Confronting the horrors of presidential policy, November 23, 2012: The Mexican presidential election, the disintegration of Los Zetas, and their relationship to the scourge of human trafficking

The death of Heriberto Lazcano Lazcano on October 7, 2012, apparently changed everything. Lazcano, (alias Z – 3), was one of the founding members of the infamous Los Zetas drug cartel, and he had led the Zetas for years through some of the most violent episodes in the recent struggles between Mexico’s supposedly omnipotent cartels. Such was the standing of Lazcano in the Mexican and international underworld that his death has created a rush of enthusiasm within the law enforcement and the political establishments of the United States (US) and Mexico, who maintain hope that his removal from the leadership of Los Zetas will initiate the collapse or disintegration of arguably the most feared and brutal cartel in Mexico. In fact, the American Assistant Secretary of State, William Brownfield – who heads up the State Department’s Bureau of International Narcotics and Law Enforcement – announced that the Mexican cartels were facing “the beginning of the end,” just days following Lazcano’s demise. His death is also a victory for the Kingpin Strategy, which has been pursued by outgoing Mexican president Felipe Calderon of the National Action Party (PAN), who has rightly maintained that the war against organized crime can only be won in Mexico by targeting the true leaders of the violence, rather than their henchmen. However, while Lazcano’s death may indeed be exciting for those involved in the struggle between and against the cartels, his departure will have no effect on the lives of the Mexican and Central American migrants that are continually kidnapped, abused, robbed, extorted, raped and murdered while on their way to a “better life” in the United States. This issue of PanAmerican Crime is therefore dedicated to illegal migrants and their families, who constitute just one tragic, underappreciated aspect of the current Mexican conflict and whose plight will likely worsen despite this supposed victory by the state over the perpetrators of the violence.
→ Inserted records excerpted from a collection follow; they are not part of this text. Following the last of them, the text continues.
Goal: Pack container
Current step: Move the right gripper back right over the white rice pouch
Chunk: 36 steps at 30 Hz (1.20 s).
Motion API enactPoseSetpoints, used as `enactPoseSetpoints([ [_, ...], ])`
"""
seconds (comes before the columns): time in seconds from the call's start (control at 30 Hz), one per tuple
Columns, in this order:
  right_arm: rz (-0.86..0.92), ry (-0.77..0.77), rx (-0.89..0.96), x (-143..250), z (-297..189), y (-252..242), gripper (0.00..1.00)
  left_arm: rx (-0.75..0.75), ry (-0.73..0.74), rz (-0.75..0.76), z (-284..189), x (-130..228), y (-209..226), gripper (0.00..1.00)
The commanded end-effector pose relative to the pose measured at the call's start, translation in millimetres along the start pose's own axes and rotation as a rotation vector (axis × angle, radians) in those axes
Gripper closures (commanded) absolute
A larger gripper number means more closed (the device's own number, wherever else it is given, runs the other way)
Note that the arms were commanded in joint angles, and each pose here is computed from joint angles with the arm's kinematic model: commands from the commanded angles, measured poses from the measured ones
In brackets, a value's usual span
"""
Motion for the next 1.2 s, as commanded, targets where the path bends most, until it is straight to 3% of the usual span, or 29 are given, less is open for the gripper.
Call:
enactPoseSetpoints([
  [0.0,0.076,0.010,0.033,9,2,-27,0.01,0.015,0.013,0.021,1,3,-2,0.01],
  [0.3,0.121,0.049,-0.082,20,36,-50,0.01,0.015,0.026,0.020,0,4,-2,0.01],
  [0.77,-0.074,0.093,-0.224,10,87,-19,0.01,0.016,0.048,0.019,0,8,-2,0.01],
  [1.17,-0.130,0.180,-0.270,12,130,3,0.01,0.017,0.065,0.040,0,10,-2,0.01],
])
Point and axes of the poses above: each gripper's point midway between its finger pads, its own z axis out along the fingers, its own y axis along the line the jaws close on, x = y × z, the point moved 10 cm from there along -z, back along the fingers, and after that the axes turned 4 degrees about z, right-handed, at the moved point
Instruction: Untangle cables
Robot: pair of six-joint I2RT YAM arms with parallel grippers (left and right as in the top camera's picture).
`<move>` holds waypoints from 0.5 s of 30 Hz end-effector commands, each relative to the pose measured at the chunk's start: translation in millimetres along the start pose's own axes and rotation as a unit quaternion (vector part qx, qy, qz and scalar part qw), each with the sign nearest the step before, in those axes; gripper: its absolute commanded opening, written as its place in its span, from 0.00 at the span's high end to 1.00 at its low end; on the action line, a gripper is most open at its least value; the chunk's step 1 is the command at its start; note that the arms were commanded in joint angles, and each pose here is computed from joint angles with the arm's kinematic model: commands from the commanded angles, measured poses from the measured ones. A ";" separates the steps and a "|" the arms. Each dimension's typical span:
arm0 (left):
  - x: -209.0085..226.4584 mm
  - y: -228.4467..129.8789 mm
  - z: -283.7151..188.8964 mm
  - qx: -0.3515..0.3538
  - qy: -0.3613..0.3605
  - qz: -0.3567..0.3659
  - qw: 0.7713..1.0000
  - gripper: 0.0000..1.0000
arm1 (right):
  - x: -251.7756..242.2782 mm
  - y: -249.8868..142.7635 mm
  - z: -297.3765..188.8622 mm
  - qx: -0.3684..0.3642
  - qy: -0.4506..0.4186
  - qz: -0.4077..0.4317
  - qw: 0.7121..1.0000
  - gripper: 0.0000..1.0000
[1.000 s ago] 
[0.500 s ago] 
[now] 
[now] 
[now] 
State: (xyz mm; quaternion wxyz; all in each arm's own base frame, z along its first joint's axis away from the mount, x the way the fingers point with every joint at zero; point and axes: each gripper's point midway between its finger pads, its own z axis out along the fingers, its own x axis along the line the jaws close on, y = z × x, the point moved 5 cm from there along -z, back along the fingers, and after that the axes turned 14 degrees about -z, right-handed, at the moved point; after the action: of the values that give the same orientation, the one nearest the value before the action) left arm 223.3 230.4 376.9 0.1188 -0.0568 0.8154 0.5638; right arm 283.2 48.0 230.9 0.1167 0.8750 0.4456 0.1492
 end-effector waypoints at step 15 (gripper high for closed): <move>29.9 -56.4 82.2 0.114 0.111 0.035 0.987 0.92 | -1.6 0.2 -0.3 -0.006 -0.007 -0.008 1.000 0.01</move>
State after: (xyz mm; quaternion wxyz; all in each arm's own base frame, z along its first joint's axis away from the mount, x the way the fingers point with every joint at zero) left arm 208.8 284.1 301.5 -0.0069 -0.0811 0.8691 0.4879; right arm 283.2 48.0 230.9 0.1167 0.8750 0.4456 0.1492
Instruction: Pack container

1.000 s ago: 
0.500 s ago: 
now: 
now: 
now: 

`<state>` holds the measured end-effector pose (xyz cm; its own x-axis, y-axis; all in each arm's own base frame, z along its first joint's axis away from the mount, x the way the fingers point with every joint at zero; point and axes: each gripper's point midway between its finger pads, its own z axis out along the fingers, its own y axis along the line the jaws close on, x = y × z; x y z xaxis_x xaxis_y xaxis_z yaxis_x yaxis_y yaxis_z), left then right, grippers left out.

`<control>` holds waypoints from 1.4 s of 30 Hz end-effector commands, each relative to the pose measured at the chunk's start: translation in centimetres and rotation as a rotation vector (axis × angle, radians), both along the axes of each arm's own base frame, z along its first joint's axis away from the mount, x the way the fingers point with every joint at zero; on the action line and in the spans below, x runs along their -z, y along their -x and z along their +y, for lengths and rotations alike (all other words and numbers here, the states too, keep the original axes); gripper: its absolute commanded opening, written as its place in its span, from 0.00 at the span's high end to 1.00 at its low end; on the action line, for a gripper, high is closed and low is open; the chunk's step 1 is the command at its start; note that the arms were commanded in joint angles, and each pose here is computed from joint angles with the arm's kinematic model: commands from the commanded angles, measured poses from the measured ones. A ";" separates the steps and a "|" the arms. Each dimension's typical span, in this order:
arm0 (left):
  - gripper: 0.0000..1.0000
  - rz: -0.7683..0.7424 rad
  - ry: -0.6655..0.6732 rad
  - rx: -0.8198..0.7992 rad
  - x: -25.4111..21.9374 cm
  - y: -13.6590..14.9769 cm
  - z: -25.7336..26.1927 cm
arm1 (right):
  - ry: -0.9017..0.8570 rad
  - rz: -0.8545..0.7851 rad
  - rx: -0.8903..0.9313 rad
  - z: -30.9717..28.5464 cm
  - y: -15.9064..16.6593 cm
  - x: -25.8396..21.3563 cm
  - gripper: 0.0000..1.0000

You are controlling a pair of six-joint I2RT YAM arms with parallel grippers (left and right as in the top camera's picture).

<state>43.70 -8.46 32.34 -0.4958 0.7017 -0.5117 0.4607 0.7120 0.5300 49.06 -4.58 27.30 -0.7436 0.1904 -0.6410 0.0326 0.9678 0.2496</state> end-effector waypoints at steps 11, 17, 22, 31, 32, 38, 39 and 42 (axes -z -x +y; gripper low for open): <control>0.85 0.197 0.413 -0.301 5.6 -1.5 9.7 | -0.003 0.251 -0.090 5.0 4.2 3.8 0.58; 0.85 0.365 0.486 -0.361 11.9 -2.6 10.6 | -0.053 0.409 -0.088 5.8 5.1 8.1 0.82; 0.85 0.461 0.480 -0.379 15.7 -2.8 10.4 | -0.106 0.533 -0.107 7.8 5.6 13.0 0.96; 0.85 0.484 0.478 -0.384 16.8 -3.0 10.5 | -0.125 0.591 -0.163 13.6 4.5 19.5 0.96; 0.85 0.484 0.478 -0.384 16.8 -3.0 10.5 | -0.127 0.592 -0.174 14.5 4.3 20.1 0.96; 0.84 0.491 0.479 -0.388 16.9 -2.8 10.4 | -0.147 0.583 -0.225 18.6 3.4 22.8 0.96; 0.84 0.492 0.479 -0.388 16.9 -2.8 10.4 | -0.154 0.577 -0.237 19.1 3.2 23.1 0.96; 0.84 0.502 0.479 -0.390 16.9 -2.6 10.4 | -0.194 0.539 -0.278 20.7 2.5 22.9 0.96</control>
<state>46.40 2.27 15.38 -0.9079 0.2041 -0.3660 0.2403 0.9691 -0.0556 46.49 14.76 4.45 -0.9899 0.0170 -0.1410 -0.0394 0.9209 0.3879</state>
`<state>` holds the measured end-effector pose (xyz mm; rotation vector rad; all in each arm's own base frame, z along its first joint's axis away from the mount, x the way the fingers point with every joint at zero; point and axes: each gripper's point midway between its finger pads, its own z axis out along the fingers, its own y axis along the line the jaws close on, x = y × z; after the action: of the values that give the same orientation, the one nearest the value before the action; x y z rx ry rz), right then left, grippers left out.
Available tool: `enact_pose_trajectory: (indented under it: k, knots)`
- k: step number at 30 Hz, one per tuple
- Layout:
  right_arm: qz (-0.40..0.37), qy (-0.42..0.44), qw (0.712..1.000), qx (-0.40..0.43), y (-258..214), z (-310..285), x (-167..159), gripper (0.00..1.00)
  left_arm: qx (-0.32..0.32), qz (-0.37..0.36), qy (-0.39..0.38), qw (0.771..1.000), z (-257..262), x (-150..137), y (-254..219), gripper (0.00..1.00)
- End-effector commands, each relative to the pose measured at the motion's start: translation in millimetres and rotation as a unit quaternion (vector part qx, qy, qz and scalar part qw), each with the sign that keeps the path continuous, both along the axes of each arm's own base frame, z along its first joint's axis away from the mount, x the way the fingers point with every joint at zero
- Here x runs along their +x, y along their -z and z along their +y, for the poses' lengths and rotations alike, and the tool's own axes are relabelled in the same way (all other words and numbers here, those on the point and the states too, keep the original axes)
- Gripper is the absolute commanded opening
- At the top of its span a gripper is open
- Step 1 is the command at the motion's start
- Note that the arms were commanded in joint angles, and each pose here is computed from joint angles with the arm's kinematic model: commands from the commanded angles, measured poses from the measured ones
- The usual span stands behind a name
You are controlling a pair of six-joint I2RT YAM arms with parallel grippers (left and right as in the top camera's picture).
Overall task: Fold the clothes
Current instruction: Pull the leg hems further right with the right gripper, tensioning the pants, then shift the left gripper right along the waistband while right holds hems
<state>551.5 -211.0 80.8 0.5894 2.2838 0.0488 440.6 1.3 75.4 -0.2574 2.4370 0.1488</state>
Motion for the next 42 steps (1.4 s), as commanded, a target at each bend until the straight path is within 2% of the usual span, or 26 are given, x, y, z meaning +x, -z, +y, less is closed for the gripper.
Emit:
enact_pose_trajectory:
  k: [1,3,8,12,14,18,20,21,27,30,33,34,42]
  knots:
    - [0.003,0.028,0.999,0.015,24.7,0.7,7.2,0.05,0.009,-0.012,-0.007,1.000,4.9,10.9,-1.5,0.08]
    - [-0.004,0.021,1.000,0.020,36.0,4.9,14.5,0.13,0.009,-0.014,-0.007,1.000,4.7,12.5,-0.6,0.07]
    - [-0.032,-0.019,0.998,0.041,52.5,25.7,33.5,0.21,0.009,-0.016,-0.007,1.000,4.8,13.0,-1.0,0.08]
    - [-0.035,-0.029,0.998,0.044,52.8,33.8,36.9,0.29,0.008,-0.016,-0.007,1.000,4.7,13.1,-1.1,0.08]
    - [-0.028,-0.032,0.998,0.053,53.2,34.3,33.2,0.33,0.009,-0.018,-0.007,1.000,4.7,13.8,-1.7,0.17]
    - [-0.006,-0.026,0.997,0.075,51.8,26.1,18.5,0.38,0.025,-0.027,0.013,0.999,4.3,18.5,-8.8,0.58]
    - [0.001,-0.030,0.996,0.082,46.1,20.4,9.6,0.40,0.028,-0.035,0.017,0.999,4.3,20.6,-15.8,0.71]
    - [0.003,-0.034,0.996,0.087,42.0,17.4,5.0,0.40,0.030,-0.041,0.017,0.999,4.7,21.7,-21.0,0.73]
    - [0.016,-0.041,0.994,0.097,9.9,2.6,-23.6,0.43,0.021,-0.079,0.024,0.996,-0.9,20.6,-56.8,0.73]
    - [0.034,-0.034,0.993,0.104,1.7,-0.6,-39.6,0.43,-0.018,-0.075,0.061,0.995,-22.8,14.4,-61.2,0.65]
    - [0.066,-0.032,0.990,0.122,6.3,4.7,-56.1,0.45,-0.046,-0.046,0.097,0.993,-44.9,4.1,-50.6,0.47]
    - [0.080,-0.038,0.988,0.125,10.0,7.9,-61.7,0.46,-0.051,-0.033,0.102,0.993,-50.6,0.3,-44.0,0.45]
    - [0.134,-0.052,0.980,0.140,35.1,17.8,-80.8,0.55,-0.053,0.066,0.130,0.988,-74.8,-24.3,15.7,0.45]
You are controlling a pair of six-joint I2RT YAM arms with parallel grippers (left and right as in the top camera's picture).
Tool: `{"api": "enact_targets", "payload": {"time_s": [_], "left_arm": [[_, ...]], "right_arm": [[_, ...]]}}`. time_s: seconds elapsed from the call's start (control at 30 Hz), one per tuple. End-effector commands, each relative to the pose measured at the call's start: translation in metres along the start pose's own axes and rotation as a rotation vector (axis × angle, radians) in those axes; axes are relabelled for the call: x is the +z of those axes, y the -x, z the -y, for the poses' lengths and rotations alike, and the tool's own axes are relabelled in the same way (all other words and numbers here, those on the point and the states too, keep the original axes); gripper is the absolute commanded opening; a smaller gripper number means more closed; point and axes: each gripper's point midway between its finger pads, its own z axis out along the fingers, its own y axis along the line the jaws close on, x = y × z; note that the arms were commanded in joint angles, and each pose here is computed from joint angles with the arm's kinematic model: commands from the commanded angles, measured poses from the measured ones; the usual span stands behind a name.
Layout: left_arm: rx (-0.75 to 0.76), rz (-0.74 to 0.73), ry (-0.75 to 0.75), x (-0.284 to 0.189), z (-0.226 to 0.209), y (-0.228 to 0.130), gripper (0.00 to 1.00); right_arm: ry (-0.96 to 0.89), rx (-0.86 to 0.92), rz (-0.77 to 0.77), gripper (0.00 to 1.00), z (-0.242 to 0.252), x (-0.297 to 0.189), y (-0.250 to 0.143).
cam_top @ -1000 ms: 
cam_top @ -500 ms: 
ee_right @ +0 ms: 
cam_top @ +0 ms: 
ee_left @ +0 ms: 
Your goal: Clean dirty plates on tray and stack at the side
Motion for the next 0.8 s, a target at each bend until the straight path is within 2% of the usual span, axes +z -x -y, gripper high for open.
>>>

As PanAmerican Crime predicted in 2011, the campaign waged by former Mexican president Felipe Calderon against the cartels’ leadership has resulted in the eventual collapse of many Mexican cartels in their current form. This assertion of progress has become increasingly popular among analysts, including Alejandro Hope, who recently concluded for Insight Crime that each of the five premier cartels that existed in 2006, (the Gulf, Sinaloa, Juarez, Tijuana and La Familia Cartel), have undergone violent internal rebellions and power struggles following the death of senior leadership; and all of them, barring possibly the Sinaloa Cartel under Joaquin “El Chapo” Guzman Loera, are currently in a far weaker state than they were even two years previous. Indeed, the death of La Familia leader Nazario Moreno Gonzalez in December, 2010, resulted in the breakdown of La Familia into two competing groups, La Familia and the Knights Templar, neither of which has managed to retain or achieve the former power of the original La Familia sect. Both the Tijuana and Juarez organizations are shadows of their former selves and operate at the behest of the Sinaloa Cartel following brutal, internecine wars; and even the Sinaloa group has faced internal opposition – the most serious being the ongoing struggle with the remaining Beltran Leyva brother and his adherents, which also began in 2010. In the case of the Gulf Cartel, the arrest of Osiel Cardenas Guillen in 2003 eventually led to the breakdown in relations between his successors and the Gulf’s premier paramilitary enforcer unit, Los Zetas, who split from their former masters in 2010 as well. Following their violent ascension, Los Zetas enjoyed just two years of expansion before the ongoing pressure from the American Drug Enforcement Agency and the Mexican Navy eventually resulted in the arrests and deaths of many senior members. Significantly, Los Zetas had been implicated in the deaths of US embassy staff, making them a priority for both Mexican and American law enforcement. And, much like the arrest of Guadalajara Cartel leader Miguel Angel Felix Gallardo set the stage for the collapse of that cartel and the founding of Mexico’s current cartel establishment, the collapse of the senior leadership of Los Zetas has created various competing groups within the organization itself.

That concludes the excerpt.